*THE TASK*: The full listing, exactly as written and with no images, is the expected output.

*GIVEN INFORMATION*:
■ ■ ■

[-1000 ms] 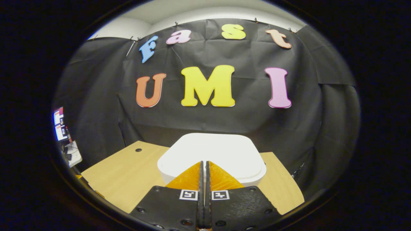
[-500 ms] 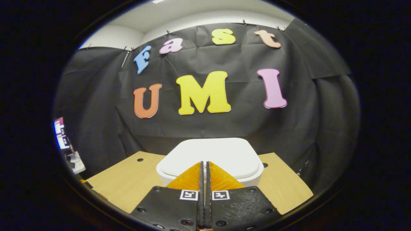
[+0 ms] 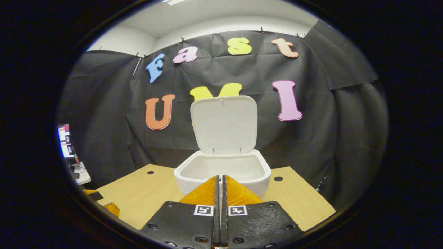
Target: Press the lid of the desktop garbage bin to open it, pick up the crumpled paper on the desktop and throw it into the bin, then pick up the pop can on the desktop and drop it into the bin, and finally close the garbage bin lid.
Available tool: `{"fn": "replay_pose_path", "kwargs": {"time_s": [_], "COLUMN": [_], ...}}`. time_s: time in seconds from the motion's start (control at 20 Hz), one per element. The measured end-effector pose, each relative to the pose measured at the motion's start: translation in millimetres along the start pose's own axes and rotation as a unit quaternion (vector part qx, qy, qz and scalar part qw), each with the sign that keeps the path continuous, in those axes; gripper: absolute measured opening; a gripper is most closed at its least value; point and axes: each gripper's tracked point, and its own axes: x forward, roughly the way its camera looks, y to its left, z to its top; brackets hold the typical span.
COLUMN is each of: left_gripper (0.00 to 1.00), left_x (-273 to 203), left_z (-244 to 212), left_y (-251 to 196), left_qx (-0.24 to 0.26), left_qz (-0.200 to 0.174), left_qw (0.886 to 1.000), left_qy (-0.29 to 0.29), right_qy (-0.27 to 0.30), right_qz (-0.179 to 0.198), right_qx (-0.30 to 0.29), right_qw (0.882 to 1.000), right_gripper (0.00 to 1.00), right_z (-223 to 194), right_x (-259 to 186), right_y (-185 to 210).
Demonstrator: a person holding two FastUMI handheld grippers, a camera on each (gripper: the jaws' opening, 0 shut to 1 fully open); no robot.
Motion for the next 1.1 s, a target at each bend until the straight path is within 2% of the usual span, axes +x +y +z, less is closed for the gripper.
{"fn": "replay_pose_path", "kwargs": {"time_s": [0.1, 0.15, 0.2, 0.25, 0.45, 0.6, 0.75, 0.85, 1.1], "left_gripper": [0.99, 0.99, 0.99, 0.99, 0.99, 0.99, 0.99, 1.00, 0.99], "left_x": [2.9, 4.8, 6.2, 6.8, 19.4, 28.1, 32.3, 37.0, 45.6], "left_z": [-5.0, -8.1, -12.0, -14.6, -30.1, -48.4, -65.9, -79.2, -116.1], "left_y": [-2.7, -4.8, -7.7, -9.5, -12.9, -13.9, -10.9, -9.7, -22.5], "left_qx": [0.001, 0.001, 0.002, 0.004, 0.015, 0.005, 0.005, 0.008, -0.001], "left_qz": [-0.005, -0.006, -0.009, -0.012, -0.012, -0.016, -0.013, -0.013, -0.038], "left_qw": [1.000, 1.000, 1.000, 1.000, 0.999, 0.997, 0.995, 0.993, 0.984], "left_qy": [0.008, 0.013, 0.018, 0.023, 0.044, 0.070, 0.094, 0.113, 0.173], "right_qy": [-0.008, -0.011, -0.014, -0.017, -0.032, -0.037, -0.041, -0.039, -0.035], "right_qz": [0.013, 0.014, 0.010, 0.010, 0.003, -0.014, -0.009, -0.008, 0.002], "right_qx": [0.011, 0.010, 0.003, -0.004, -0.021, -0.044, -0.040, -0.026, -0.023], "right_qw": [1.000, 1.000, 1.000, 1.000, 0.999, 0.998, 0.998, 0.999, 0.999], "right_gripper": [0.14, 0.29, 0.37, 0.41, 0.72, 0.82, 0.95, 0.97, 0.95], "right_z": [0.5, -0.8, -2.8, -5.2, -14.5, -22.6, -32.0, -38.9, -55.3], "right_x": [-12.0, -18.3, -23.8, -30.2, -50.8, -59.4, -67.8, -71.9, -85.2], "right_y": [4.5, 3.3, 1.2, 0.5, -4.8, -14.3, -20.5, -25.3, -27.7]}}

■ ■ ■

*WRITTEN REPLY*:
[-1000 ms] 
[-500 ms] 
[+0 ms] 
Target: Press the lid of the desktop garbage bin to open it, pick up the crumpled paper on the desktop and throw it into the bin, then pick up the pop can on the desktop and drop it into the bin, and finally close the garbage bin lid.
Available tool: `{"fn": "replay_pose_path", "kwargs": {"time_s": [_], "COLUMN": [_], ...}}`. time_s: time in seconds from the motion's start (control at 20 Hz), one per element. The measured end-effector pose, each relative to the pose measured at the motion's start: translation in millimetres along the start pose's own axes and rotation as a unit quaternion (vector part qx, qy, qz and scalar part qw), each with the sign that keeps the path continuous, in those axes; gripper: absolute measured opening; a gripper is most closed at its least value; point and axes: each gripper's tracked point, and its own axes: x forward, roughly the way its camera looks, y to its left, z to its top; brackets hold the typical span.
COLUMN is each of: left_gripper (0.00 to 1.00), left_x (-273 to 203), left_z (-244 to 212), left_y (-251 to 196), left_qx (-0.24 to 0.26), left_qz (-0.200 to 0.174), left_qw (0.886 to 1.000), left_qy (-0.29 to 0.29), right_qy (-0.27 to 0.30), right_qz (-0.179 to 0.198), right_qx (-0.30 to 0.29), right_qw (0.882 to 1.000), right_gripper (0.00 to 1.00), right_z (-223 to 194), right_x (-259 to 186), right_y (-185 to 210).
Demonstrator: a person holding two FastUMI handheld grippers, a camera on each (gripper: the jaws' opening, 0 shut to 1 fully open); no robot.
Motion for the next 1.1 s, a target at each bend until the straight path is within 2% of the usual span, axes +x +y +z, less is closed for the gripper.
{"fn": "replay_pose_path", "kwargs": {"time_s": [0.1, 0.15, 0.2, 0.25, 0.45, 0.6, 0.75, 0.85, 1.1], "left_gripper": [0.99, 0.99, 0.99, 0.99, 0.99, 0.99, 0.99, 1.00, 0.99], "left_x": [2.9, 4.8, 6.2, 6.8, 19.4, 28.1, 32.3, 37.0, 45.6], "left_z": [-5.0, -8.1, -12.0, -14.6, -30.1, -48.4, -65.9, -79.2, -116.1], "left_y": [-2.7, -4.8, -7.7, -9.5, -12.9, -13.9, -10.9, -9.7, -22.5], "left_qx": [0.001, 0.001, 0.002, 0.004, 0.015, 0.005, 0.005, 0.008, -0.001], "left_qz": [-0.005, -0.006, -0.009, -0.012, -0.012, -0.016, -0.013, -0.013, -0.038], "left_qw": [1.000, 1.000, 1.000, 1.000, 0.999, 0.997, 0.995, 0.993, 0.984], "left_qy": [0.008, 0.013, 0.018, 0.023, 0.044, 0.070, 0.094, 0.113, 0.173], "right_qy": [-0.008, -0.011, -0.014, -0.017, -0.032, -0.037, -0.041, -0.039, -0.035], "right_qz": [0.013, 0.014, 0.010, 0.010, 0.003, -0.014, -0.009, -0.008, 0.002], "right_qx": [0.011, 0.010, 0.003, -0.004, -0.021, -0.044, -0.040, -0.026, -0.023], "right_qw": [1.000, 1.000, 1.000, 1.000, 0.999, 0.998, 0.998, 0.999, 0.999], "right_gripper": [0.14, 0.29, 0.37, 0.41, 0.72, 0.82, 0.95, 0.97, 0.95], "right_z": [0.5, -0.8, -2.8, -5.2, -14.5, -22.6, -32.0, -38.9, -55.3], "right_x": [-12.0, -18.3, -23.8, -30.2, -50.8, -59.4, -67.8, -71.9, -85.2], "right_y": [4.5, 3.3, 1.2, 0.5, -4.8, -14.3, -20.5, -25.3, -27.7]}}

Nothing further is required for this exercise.